Finfluencers should educate not advise says Zerodha’s co-founder Nikhil Kamath

Finfluencers should educate people because financial literacy is the need of the hour but if they start giving financial advice then that needs to be regulated, says Nithin Kamath, co-founder and CEO of Zerodha.

By
  • Saumya Tewari,
| July 11, 2023 , 3:51 pm
The billionaire head of the country's largest stock broking site added that digitisation also reduced customer onboarding risk significantly by cutting off multiple intermediaries and dealing with the customers directly with their digital identity, signature, and mandatory online in-person verification (IPV). (Image source: Moneycontrol)
The billionaire head of the country's largest stock broking site added that digitisation also reduced customer onboarding risk significantly by cutting off multiple intermediaries and dealing with the customers directly with their digital identity, signature, and mandatory online in-person verification (IPV). (Image source: Moneycontrol)

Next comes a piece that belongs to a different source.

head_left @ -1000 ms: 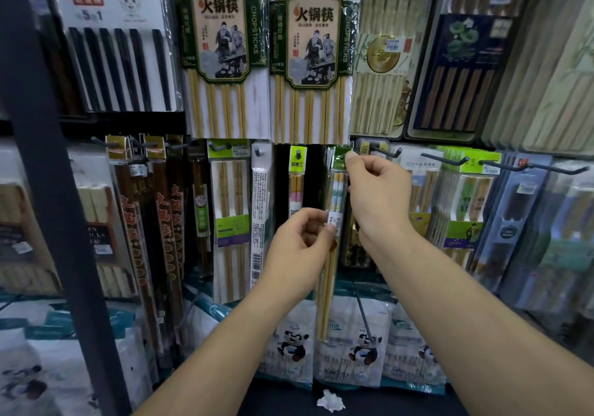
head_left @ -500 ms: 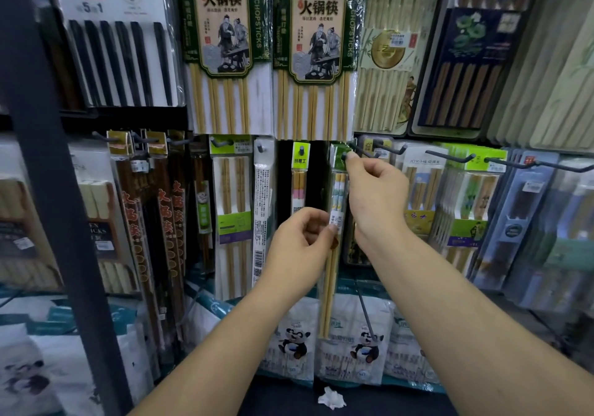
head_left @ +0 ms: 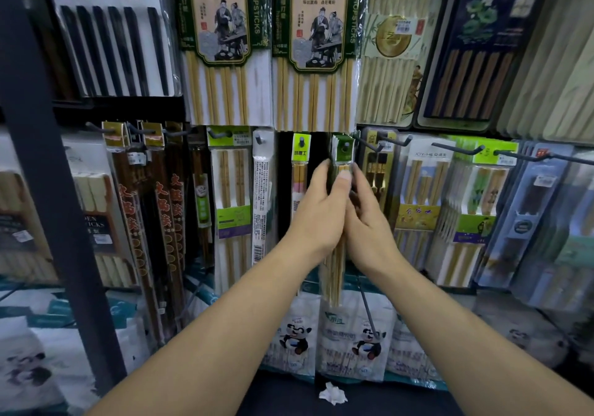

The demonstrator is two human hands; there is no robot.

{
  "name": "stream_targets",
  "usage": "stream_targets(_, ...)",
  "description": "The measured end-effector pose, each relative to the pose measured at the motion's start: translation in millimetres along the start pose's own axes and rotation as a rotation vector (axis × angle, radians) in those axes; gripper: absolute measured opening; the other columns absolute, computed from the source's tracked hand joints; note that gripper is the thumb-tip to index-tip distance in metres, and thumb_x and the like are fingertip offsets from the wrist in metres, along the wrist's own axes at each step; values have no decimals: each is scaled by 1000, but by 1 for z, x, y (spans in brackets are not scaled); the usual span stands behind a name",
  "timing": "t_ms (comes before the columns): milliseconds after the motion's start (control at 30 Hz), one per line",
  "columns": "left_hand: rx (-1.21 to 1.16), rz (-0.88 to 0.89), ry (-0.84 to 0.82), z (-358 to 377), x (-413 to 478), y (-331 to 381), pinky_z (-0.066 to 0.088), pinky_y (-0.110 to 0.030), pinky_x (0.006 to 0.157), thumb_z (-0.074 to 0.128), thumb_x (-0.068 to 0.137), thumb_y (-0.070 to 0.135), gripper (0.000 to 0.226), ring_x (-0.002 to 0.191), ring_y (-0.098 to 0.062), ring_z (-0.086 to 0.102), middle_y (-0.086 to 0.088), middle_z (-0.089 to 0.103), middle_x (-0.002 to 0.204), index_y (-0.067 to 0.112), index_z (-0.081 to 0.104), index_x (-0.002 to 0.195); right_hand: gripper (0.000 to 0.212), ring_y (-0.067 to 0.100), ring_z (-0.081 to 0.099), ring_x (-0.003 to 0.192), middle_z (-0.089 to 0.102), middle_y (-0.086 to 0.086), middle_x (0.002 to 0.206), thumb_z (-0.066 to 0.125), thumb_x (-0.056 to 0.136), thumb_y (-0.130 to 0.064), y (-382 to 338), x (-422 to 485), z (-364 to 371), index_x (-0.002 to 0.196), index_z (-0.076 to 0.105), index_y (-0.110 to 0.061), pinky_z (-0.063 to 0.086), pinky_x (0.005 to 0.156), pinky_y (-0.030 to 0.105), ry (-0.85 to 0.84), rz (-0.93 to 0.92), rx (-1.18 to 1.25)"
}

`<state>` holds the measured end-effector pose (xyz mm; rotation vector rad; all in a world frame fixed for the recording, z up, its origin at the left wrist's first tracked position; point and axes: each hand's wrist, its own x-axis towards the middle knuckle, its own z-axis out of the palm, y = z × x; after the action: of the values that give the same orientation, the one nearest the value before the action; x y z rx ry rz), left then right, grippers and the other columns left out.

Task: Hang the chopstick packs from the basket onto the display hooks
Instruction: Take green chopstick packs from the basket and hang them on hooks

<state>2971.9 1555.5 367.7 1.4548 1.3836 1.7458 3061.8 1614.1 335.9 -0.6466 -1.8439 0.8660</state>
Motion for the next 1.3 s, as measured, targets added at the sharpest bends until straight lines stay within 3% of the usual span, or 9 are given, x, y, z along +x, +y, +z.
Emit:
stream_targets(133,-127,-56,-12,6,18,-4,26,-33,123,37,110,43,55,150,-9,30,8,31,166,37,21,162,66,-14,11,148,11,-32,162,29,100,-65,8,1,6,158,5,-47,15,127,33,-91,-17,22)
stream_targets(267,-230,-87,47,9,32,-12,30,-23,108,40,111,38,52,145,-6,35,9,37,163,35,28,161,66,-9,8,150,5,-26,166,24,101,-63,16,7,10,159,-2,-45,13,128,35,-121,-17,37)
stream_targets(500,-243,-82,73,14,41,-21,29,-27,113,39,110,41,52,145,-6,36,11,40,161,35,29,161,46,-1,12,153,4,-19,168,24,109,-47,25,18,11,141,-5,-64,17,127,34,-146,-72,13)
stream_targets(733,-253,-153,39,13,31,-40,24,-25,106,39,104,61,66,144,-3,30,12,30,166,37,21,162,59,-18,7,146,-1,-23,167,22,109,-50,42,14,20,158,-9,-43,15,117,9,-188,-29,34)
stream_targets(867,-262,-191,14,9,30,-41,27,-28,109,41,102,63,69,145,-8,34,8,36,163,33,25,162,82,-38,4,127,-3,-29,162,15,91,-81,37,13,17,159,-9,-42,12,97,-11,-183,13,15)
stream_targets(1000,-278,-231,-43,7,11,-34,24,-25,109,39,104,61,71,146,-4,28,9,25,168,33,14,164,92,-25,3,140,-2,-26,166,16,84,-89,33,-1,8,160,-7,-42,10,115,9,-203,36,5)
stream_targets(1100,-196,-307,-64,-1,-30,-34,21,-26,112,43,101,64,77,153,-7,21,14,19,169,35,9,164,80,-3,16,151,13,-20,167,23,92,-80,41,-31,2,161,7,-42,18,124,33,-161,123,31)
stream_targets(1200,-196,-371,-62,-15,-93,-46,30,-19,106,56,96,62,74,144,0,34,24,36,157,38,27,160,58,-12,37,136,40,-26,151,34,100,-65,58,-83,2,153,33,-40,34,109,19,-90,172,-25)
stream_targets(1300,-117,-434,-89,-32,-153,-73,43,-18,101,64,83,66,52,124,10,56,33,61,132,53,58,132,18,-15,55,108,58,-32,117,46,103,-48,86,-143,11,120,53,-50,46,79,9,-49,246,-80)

Finfluencers should educate people because financial literacy is the need of the hour but if they start giving financial advice then that needs to be regulated, says Nithin Kamath, co-founder and CEO of Zerodha.

Kamath, who is also a part of the Securities and Exchange Board of India’s Secondary Market Advisory Committee, says that content creators or fininfluencers can get sketchy when they start doling out financial advice that needs to be actively regulated.

During the first edition of the Moneycontrol Startup Conclave, Kamath emphasized on the need to create financial literacy but not in form of advisory of any sort. “I’ve no doubt that financial education is the need of the hour. But I think where it kind of becomes a little sketchy is if people use their influencing powers and start setting the wrong expectations in the market,” he tells Storyboard18.

“People who come to the market with the wrong expectation, they tend to take more risk, and then they get disappointed. It’s not good for anyone in the ecosystem. So, I think there has to be some regulation around that. As long as it is about education then it is absolutely alright, but if it ends up becoming like an advisory, maybe there has to be some regulations around it,” he explains.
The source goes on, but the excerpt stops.